§ **TO DO**: This exercise calls for a copy of every line in the listing below that carries the word "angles".
* * * * * * * * *
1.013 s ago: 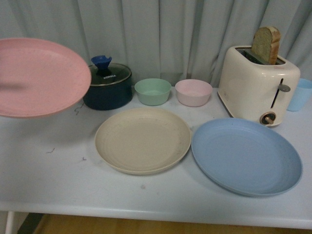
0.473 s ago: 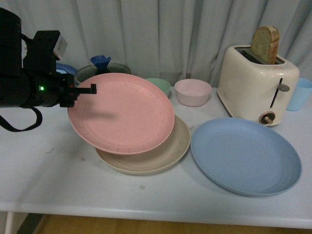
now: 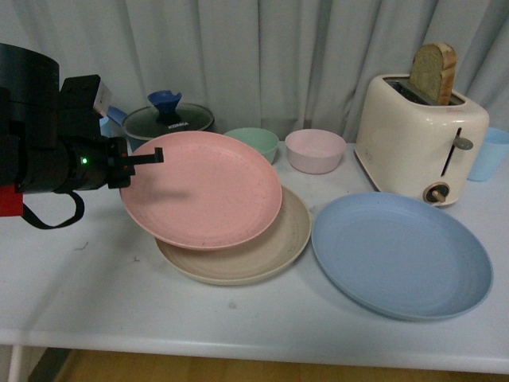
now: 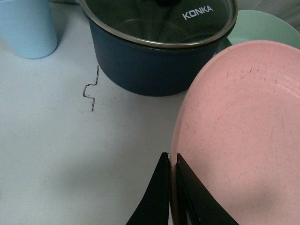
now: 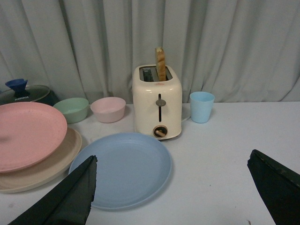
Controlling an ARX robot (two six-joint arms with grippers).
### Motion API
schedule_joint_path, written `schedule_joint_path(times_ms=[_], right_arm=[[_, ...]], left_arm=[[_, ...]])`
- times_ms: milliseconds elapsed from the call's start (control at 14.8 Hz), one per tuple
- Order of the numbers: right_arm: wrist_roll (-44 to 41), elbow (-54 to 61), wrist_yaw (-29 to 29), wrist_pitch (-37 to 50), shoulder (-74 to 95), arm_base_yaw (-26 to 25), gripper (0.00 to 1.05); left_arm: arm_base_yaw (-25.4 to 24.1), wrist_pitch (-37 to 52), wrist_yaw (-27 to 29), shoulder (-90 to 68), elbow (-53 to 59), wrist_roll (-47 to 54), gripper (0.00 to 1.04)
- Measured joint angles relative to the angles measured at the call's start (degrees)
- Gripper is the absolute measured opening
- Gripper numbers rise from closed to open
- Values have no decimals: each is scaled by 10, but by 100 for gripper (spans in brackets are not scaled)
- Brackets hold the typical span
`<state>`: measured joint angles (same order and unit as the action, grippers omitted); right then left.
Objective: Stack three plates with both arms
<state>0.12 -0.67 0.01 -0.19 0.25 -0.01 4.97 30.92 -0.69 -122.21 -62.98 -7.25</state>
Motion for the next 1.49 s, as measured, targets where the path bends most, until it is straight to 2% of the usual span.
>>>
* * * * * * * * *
§ **YOUR RESPONSE**:
- Measured joint angles relative to the angles measured at the call's start (degrees)
`<state>`: measured joint angles (same order and unit as the action, grippers omitted); right then left.

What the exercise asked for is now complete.